I put so much value in achieving all the goals my family set for me. I figured
everyone would love me when I was a success. So I checked off everything on
the list, and I mean everything. Nothing changed. Of course. I know that now,
but I wish someone had told me before.

Live for yourself, do what you want to do. When other people tell you what to
do, not only don't they know, but it won't please them when you do.

------
thenomad
Being bored.

And I'm perfectly happy deferring that as long as possible.

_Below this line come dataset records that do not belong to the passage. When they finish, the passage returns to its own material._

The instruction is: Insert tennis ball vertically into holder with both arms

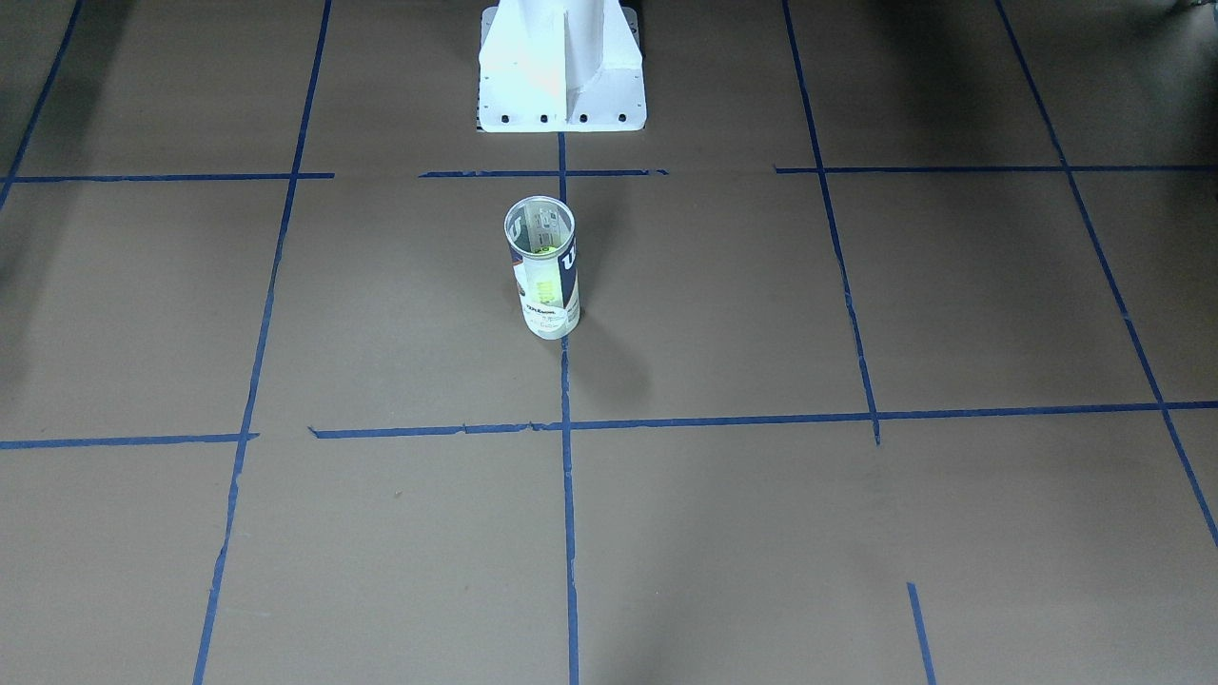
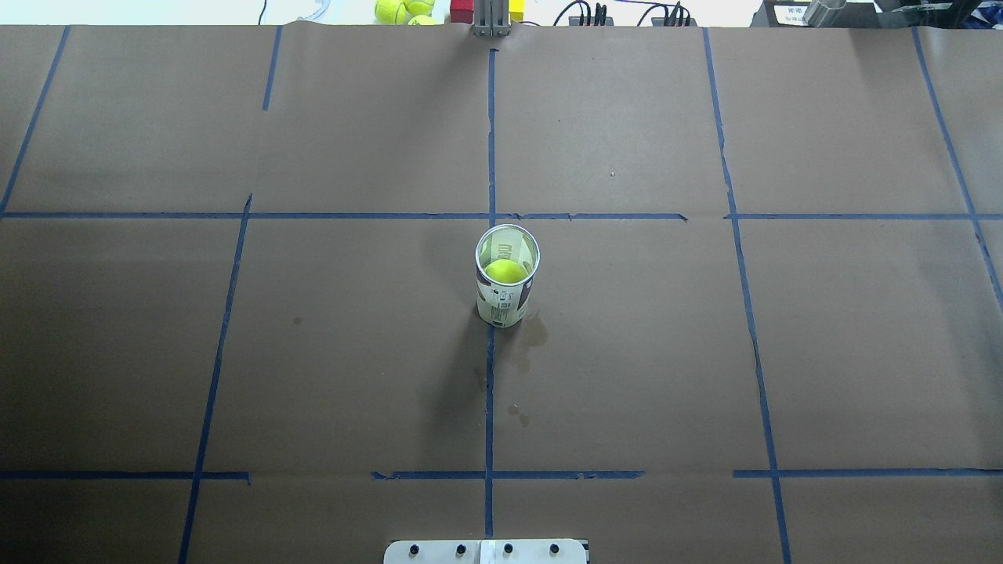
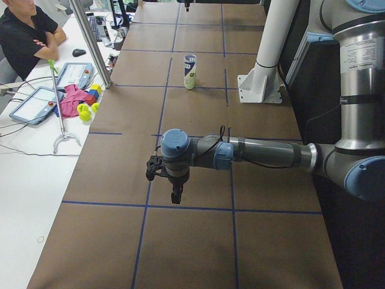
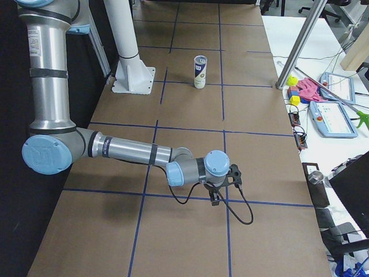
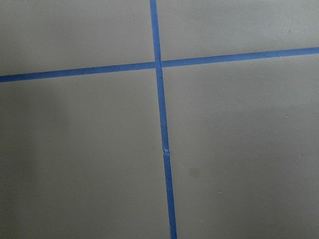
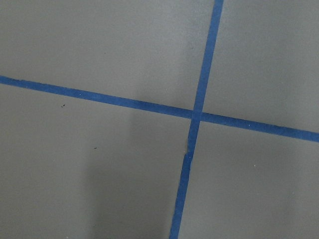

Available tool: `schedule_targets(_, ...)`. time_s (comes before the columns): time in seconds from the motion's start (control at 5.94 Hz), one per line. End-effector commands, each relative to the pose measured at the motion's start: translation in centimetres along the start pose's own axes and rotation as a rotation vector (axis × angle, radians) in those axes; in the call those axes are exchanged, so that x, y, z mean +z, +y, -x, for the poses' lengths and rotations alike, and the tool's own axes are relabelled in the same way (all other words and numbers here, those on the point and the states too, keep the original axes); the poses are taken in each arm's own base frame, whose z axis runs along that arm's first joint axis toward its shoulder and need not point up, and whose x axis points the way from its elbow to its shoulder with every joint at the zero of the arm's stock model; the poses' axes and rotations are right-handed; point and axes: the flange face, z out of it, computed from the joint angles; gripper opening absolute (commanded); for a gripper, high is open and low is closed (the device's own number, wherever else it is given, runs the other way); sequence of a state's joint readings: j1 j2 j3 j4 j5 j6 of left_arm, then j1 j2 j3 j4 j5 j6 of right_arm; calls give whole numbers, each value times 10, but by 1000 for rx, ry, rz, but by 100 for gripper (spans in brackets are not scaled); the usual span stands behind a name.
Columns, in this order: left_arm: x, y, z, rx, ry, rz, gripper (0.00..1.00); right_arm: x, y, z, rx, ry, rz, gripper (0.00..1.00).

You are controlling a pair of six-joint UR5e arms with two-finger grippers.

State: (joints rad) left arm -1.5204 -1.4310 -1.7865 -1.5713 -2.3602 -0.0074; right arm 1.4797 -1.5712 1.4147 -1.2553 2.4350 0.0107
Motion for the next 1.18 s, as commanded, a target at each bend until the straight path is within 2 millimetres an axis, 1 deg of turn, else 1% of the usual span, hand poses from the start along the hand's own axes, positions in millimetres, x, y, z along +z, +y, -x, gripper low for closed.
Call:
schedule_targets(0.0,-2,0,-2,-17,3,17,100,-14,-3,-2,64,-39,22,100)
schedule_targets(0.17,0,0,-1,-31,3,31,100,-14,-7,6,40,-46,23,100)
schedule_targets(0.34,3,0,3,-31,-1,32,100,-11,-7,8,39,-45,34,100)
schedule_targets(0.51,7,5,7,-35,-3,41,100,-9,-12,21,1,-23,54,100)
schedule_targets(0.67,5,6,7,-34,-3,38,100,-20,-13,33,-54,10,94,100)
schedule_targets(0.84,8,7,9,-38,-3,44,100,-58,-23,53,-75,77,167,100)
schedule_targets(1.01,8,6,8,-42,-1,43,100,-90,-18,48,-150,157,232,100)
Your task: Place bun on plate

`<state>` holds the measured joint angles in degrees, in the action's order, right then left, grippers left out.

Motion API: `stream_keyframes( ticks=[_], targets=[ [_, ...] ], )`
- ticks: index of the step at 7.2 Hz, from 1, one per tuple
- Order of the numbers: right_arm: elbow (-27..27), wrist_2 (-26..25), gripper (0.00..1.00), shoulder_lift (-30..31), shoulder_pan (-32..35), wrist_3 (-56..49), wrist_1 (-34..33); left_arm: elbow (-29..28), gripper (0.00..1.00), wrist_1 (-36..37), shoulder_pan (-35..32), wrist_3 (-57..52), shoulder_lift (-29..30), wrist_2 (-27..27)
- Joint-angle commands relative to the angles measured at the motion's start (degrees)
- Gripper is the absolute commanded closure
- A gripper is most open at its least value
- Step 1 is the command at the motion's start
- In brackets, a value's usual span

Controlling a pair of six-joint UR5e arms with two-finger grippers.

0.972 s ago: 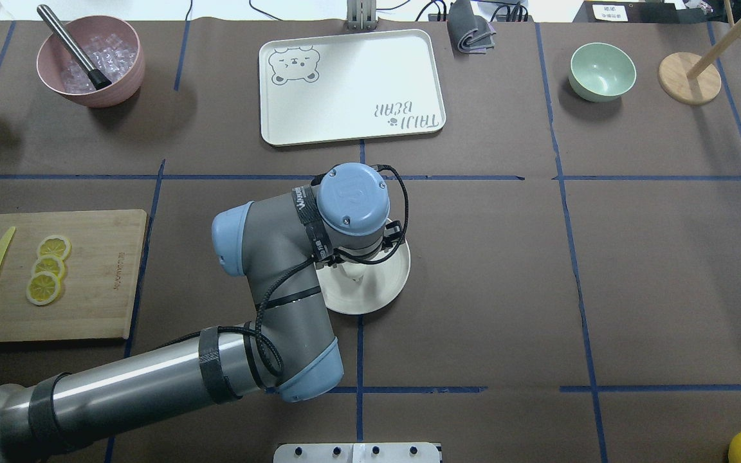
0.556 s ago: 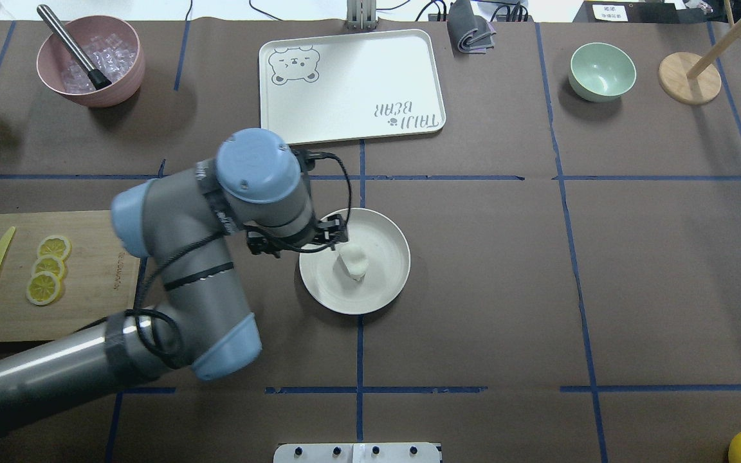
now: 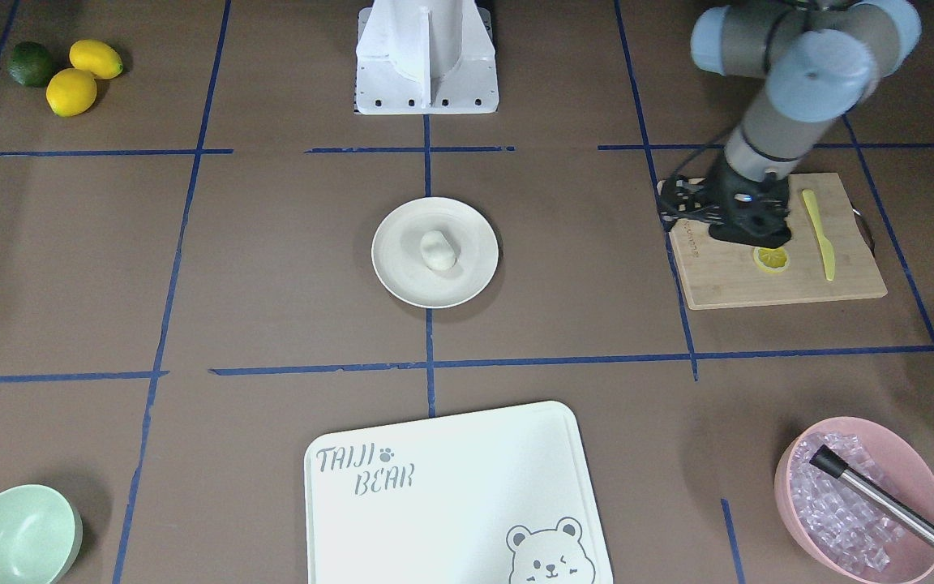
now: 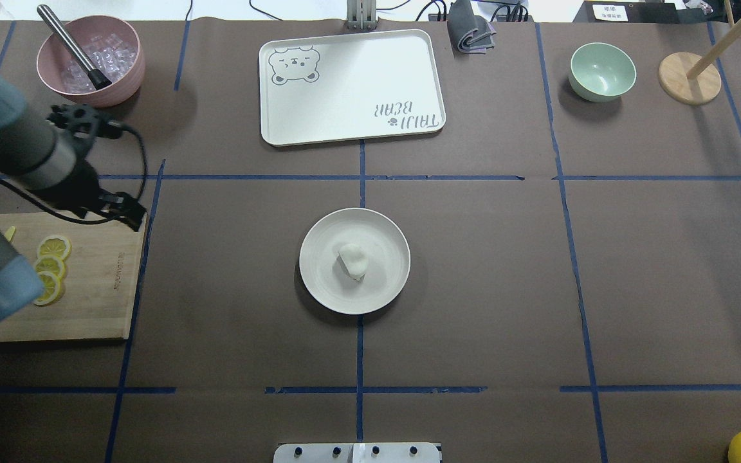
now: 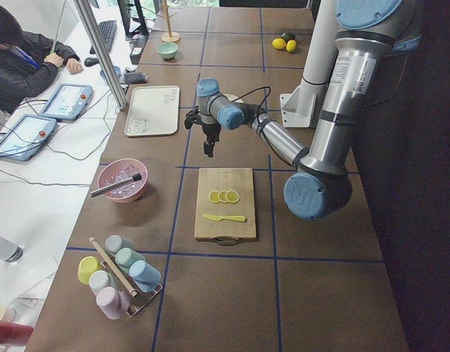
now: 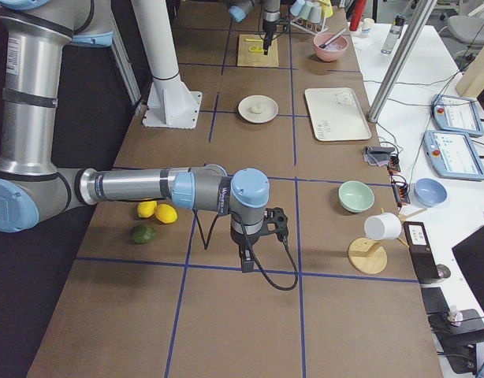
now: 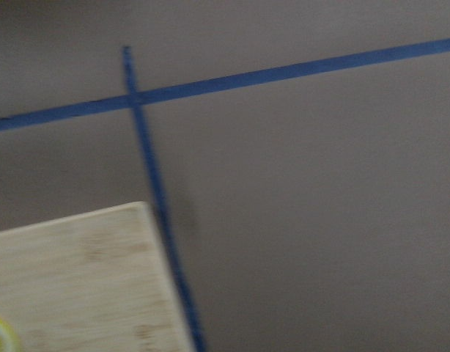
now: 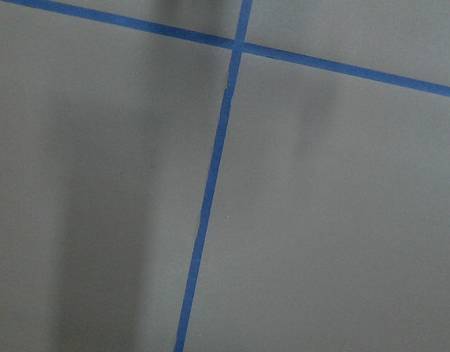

Currently my projects have a number of potential descriptors attached, but
"boring" isn't one of them.

(If you haven't read it, the last chapter of Tim Ferriss' book "Four Hour Work
Week" is a fascinating read. It details what it feels like to get to the point
where you've achieved your goals, and no longer need to work. I don't want to
go all Buzzfeed on you, but it's really not what you'd expect from a naive
consideration of the situation.)

------
TEMPsmalllab
Will create a small lab to go after my dream ideas, money is a big factor in
freedom. While working for big companies you are stuck often times,
unfortunately cost of living is so high in SV to bootstrap unless you have YC
like people helping you. Rent + health for a family can alone be 4k min which
means 70k only for rent and health insurance! Health first for sure then
money, often times you loose your health while trying making money. I would
love to hear other people what they are thinking!

------
autotune
Pretty much have everything I can do right now I can do while rich beyond
saving for money for eventual retirement. There's enough to learn that's
practically free and cheap at this point. A laptop is maybe a grand. Living
independently is pretty obtainable in a good enough, growing, city with low
COL , and finding inexpensive hobbies are easy... actually maybe moving into a
fancy 1 bedroom condo in Berkeley lol.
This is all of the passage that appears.